◆ WORK INSTRUCTIONS ◆
I'd like the records transcribed exactly, leaving the images out.

Source records:
+===+
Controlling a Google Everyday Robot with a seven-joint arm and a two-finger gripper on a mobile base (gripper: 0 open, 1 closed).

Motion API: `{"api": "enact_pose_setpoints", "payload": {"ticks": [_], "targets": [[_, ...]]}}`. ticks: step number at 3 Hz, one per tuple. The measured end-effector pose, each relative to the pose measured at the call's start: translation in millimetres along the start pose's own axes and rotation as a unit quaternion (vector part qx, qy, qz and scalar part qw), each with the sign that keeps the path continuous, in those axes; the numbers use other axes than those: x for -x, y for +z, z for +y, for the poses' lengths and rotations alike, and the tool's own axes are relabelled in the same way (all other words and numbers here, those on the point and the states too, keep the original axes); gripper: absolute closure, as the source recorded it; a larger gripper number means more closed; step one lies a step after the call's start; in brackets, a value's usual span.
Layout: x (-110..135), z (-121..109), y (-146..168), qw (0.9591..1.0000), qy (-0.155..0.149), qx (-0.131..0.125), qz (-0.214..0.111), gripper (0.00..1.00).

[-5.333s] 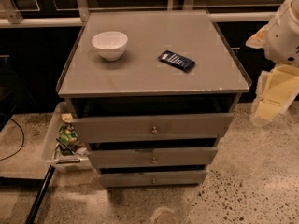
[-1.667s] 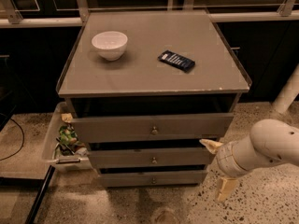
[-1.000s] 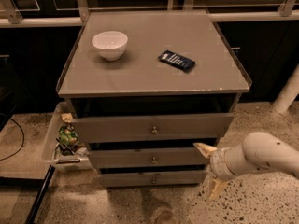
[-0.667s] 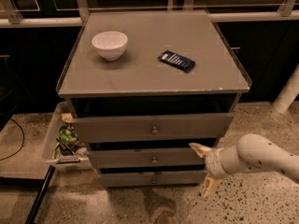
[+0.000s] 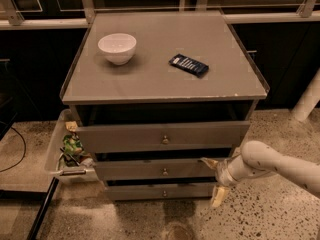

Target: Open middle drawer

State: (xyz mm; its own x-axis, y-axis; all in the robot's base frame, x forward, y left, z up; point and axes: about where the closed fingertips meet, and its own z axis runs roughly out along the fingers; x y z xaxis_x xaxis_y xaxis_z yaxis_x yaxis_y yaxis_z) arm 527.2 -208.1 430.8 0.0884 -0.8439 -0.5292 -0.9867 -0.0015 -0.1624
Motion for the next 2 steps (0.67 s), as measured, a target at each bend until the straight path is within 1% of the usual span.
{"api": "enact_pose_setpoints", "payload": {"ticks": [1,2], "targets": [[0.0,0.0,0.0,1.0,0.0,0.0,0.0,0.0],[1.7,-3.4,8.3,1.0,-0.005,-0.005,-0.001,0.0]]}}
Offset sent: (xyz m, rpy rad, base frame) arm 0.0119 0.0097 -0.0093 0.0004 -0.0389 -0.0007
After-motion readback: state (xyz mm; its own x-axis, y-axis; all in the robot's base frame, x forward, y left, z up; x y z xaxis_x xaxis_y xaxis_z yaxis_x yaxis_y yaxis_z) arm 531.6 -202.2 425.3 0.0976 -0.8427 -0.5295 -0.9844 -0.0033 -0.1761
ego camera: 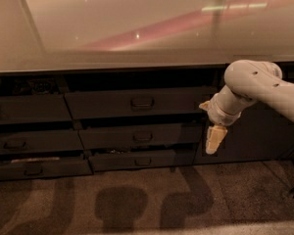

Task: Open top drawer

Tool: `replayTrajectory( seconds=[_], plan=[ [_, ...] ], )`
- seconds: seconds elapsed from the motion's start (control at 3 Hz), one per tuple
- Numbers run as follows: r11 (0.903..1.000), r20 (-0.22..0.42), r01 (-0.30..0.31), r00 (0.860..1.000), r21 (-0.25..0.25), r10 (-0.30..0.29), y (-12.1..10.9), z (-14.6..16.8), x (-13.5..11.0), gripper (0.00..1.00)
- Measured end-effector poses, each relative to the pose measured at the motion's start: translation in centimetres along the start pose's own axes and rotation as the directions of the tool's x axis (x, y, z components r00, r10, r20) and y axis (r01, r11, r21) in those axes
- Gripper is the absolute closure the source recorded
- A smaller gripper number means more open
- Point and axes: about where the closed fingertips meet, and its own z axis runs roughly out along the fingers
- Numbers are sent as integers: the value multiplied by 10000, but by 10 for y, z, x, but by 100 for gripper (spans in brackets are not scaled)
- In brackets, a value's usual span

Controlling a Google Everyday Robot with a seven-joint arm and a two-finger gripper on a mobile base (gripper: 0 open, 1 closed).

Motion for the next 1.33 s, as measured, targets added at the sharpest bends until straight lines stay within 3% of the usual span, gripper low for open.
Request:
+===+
◆ EXERCISE RESPONSE ◆
Controlling a Google Everyday Robot with a seven-joint arm and a two-finger gripper on a mobile base (gripper: 0 open, 1 closed).

Motion API: `{"api": "enact_pose_setpoints", "payload": {"ticks": [_], "targets": [[_, ...]]}}`. ticks: step number at 3 Hz, one per tuple. The measured end-effector pose, each relative to the pose measured at the call's start: translation in millimetres along the start pose's own axes and rotation as a unit quaternion (vector part qx, qy, qz and scalar part qw), each with the sign that keeps the path continuous, in those axes; the numbers use other axes than those: x for -x, y for +z, z for +y, for the poses' lengths and rotations alike, and the tool's own axes are relabelled in the same way (all other words and numbers here, those on the point and the states too, keep the original axes); gripper: absolute closure, as the source recorded it; a larger gripper number means more closed; step one lies a step after the call's start; in brackets, a value's usual span.
Layout: x (-110..135), z (-121..109), y (-146..168), qw (0.9591..1.0000), qy (-0.155..0.149), qx (-0.131..0.125), qz (-0.214..0.111), gripper (0.00..1.00).

[-5.333s] 
[-1.667s] 
[-1.000s] 
[-0.667s] 
[+0.000s] 

Target: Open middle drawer

State: (xyz mm; its own x-axis, y-axis; all in the robot's base frame, x forward, y left, z up; point and axes: about where the closed fingertips meet, and its own z axis runs roughly out along the fingers; x y z xaxis_x xaxis_y xaxis_z yaxis_x yaxis_y yaxis_z) arm 527.2 -208.1 430.8 0.0884 -0.8439 -0.5292 -0.9867 -0.0015 -0.1624
Motion for the next 2 steps (0.67 s), as measured, a target at each bend until the straight path is within 1% of the usual span.
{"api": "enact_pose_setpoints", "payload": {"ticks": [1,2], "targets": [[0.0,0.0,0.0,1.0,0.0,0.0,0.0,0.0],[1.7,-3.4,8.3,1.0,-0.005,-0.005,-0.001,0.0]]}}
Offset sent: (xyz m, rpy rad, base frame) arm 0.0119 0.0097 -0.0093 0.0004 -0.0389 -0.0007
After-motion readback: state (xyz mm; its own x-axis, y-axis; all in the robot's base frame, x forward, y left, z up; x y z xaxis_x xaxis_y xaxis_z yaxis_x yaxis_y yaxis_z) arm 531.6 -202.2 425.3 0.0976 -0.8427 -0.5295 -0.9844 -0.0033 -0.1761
ego camera: 

Task: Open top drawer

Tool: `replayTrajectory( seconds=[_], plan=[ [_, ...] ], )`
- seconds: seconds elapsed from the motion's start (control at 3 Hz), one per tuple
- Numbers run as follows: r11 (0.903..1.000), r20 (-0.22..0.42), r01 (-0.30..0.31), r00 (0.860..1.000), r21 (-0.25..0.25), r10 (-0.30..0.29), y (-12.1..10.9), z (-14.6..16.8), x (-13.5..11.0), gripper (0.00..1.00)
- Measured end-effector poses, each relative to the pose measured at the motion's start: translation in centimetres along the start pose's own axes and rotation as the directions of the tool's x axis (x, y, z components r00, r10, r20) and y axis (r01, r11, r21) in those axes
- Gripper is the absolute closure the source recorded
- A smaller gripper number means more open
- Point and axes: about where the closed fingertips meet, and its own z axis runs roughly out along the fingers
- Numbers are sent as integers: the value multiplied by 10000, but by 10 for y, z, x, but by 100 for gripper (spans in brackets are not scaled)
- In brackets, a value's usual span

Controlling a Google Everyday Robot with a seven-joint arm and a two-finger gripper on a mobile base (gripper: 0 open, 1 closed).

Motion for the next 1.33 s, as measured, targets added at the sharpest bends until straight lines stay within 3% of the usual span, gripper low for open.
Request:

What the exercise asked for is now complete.